Imagine the following scenario:

A is downloading a file from B. C is uploading a file to A. D is uploading a file to C. We have something like: D -> C -> A <- B.

Now image A's download completed, or got cancelled. It means A has more available DLK, and possibly C could allocate more ULK resources to it. If this happens, D's upload may also be modified.

Current TOP (implemented at #322) only deals with a process' gateway and remote, so in this case, a change on B would lead to a recalculation of A and B, not C and D. This is what this issue is supposed to solve.

It may seem complex, but the solution is quite simple.

  • When a TOP recalculation happens, get a list of all processes that had their allocation changed.
  • If these processes have a remote (or local, in case the recalque is happening at a remote one), request their corresponding TOP be recalculated.

That's it. To avoid infinite loops, one must keep track of all recalculations that already took place, so before requesting a TOP to be recalculated, make sure that TOP has not already been recalculated as a result of the modification on that original process.

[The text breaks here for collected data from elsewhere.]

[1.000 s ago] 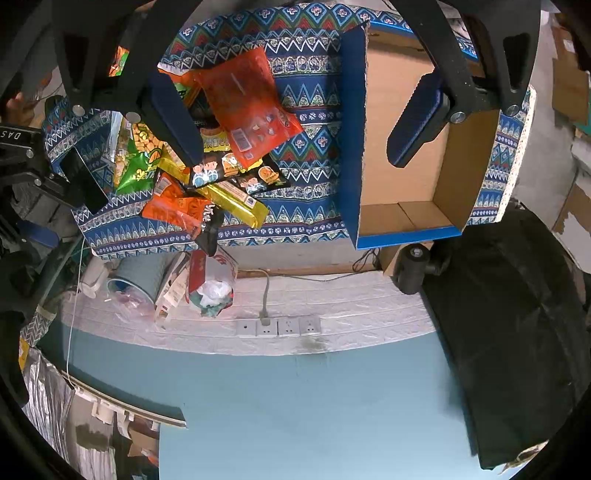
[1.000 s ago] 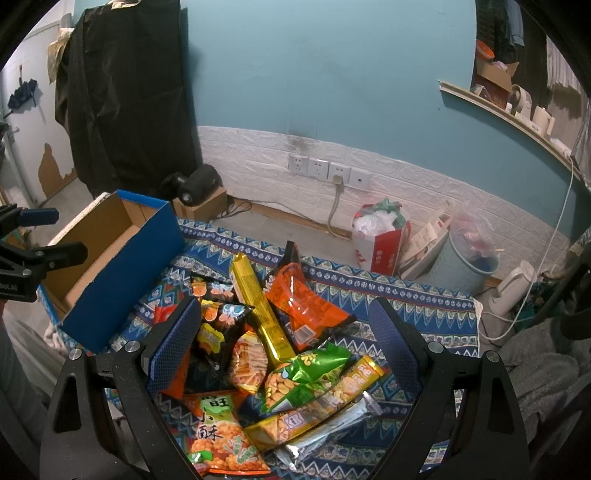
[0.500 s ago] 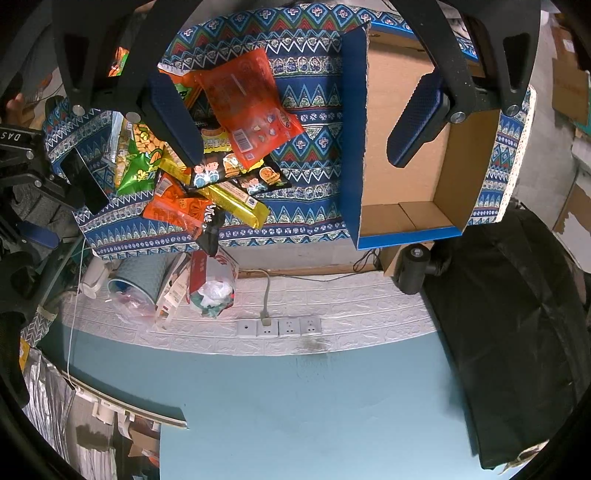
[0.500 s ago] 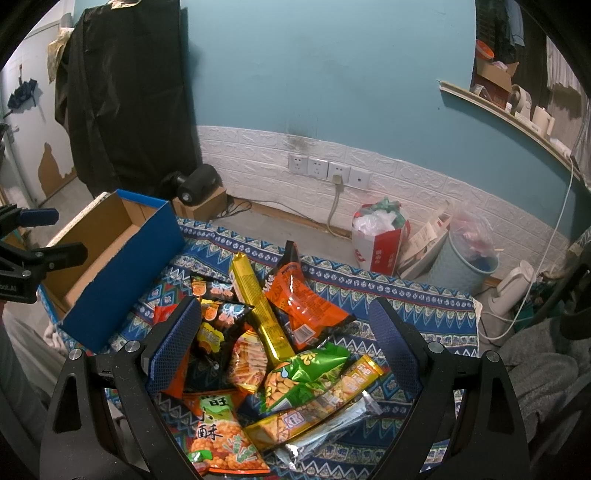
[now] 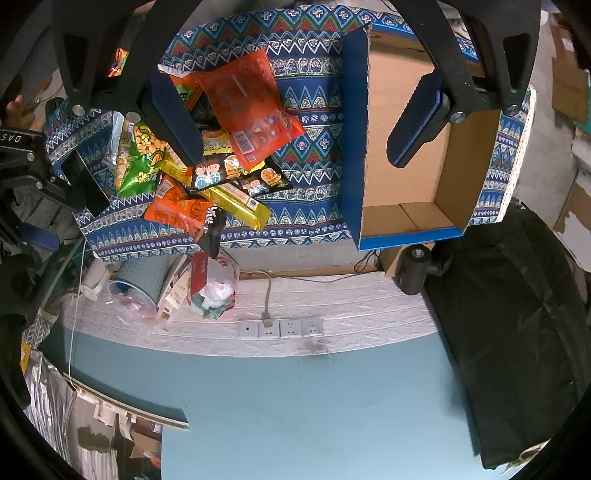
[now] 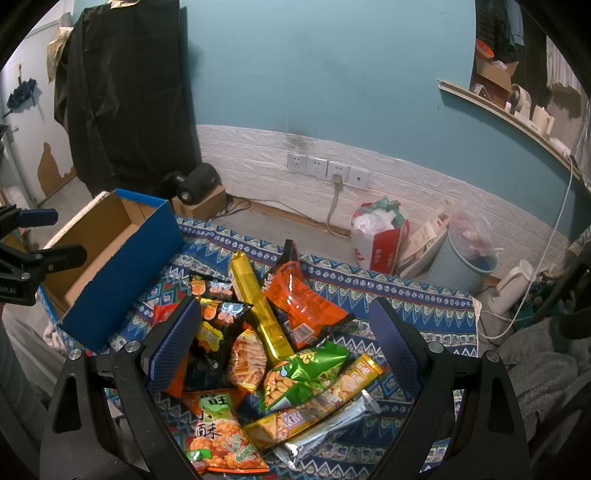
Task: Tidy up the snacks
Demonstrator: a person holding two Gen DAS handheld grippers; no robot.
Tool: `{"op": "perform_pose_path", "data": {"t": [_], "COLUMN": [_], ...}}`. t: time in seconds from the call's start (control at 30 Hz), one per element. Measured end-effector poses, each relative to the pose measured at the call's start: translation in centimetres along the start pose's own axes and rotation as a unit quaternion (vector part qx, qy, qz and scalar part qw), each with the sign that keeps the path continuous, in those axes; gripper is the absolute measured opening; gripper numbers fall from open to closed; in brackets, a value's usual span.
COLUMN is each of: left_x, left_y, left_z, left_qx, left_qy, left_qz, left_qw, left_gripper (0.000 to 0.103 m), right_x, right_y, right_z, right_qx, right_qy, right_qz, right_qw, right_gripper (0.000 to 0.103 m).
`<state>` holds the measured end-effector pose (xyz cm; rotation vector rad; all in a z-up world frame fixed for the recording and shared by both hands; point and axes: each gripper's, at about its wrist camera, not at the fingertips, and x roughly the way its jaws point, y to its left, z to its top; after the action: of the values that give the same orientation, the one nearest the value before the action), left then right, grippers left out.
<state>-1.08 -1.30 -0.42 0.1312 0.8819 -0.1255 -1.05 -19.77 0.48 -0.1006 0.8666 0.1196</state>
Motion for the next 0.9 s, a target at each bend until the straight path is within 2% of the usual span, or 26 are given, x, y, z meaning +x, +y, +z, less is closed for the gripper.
{"op": "perform_pose_path", "data": {"t": [0.9], "left_x": [0.63], "left_y": [0.18], "left_z": [0.22], "left_qx": [0.003], "left_qy": [0.011], "left_qz": [-0.002], "left_qw": [0.9999], "left_gripper": [0.101], "right_x": [-0.20], "right_y": [-0.39], "right_z": [-0.27], "right_qx": [0.001], "right_qy": [0.002], "right_qz": [-0.002], "right_qw": [1.000], "right_gripper": [0.090]}}
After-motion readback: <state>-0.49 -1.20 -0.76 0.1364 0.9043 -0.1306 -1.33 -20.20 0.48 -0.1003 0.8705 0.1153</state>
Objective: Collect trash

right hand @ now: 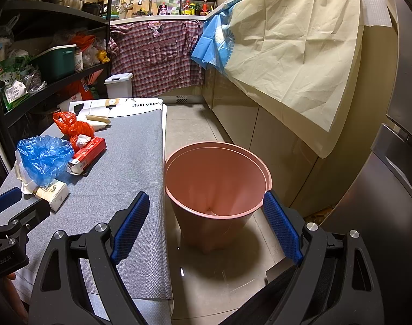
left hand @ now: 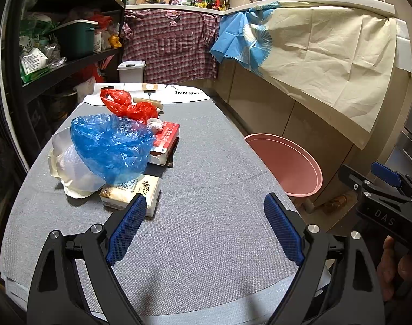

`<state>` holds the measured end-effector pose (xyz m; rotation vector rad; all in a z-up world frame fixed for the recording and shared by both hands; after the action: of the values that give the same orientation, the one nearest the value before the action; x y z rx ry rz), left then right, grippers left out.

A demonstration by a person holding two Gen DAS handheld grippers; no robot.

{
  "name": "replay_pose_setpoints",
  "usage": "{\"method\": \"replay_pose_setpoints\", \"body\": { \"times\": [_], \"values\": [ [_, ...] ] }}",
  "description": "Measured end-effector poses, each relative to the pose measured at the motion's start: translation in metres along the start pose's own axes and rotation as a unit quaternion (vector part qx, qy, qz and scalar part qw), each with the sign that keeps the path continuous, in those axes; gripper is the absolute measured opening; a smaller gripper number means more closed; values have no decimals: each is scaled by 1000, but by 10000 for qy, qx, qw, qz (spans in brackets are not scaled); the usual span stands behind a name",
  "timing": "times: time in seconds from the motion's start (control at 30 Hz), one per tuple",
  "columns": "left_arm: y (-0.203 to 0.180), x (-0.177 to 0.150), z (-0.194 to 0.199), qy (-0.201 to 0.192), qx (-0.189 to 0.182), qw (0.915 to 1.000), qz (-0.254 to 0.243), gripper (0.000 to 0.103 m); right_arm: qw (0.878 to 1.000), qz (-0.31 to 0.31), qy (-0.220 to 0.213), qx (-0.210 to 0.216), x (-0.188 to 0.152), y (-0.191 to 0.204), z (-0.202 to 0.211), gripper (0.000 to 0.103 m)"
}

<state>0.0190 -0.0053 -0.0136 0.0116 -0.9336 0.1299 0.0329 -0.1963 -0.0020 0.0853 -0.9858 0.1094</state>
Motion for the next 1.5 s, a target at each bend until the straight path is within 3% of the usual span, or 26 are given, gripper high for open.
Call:
{"method": "replay_pose_setpoints", "body": {
  "times": [0.5,0.77,0.9,0.97,1.03,1.13,1.37,1.5],
  "values": [
    [-1,0,0,12,-26,10000,47,83,10000,3,-21,1,1,-1,1,84],
    [12,4,0,22,70,9997,229,57,9998,45,-122,143,4,6,7,66],
    [25,11,-3,11,252,9989,385,52,9983,-35,63,577,6,18,-2,56],
    [35,15,-5,-28,390,9979,515,45,9971,-12,120,757,9,26,-9,46],
    [47,19,-6,-60,476,9964,692,43,9943,-9,156,1055,14,39,-17,28],
    [65,26,-9,-156,690,9939,851,39,9882,-106,210,1514,23,58,-32,16],
    [110,55,-25,-372,1261,9850,1117,39,9753,-163,355,2175,39,109,-77,16],
    [123,62,-47,-180,1147,9861,1192,41,9691,-199,518,2403,47,135,-110,19]
  ]
}}
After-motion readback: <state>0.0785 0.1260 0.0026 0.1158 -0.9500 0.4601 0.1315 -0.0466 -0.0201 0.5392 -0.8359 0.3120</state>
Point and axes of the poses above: each gripper's, at about its wrist camera, not at the fingertips, and z roughly against the way its jaws point, y to its left, x to its top, the point moved 3 cm from there along -z, roughly the way its jaws point, and after that the axes turned 8 degrees about x, right-handed, at the moved point
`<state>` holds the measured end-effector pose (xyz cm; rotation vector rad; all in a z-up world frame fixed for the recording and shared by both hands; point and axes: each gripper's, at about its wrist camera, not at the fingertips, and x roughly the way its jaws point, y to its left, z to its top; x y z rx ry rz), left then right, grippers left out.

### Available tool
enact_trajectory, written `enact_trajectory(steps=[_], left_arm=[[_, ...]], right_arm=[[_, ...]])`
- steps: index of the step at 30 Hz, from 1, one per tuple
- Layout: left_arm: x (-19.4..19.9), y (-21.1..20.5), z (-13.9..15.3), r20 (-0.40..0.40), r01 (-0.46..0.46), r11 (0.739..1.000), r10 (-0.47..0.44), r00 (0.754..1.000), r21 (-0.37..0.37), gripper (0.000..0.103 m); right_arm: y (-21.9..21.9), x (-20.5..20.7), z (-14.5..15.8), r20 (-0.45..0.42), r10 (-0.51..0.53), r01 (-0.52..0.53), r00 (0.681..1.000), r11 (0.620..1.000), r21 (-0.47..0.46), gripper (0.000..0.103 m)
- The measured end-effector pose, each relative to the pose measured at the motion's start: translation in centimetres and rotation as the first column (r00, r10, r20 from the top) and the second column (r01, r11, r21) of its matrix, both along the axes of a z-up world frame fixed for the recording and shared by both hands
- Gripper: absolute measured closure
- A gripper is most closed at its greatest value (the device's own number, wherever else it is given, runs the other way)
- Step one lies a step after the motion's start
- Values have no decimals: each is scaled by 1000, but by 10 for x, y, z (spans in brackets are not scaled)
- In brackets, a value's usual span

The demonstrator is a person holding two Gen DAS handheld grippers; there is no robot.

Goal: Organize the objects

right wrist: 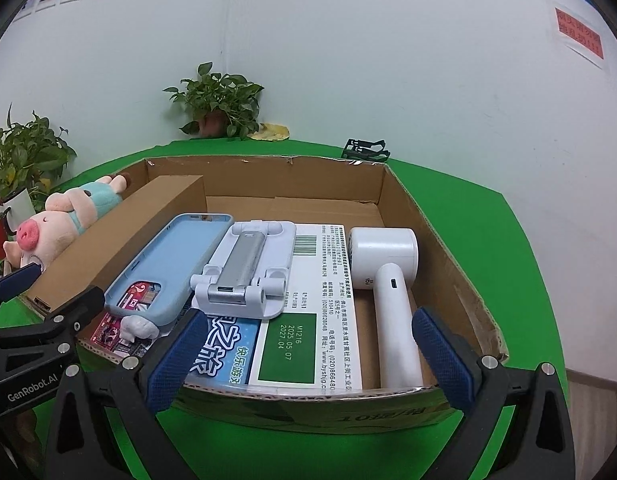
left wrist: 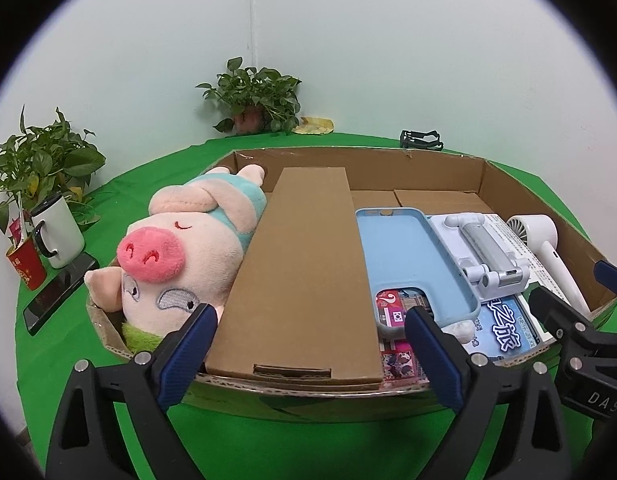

Keeping track of this state will probably have to be done on a separate GenServer, since the TOP "chain reaction" would probably have the shape of a binary tree, and each branch would not be able to know which TOPs were recalculated on the opposite branch. Unless we use a central state store (GenServer).

renatomassaro avatar Nov 06 '17 00:11 renatomassaro

Note: the "recursive" in the title is half-right. Except for the recalculation of a process' direct servers (local and remote), all other TOPs recalculation happen asynchronously, using our event-driven architecture. So it's more like an "indirect recursion".

If we were using a synchronous recalculation, we could use a recursive function that would be able to accumulate which TOPs were recalculated without having to store it on a central state, but that's not an option since this happens asynchronously, in parallel.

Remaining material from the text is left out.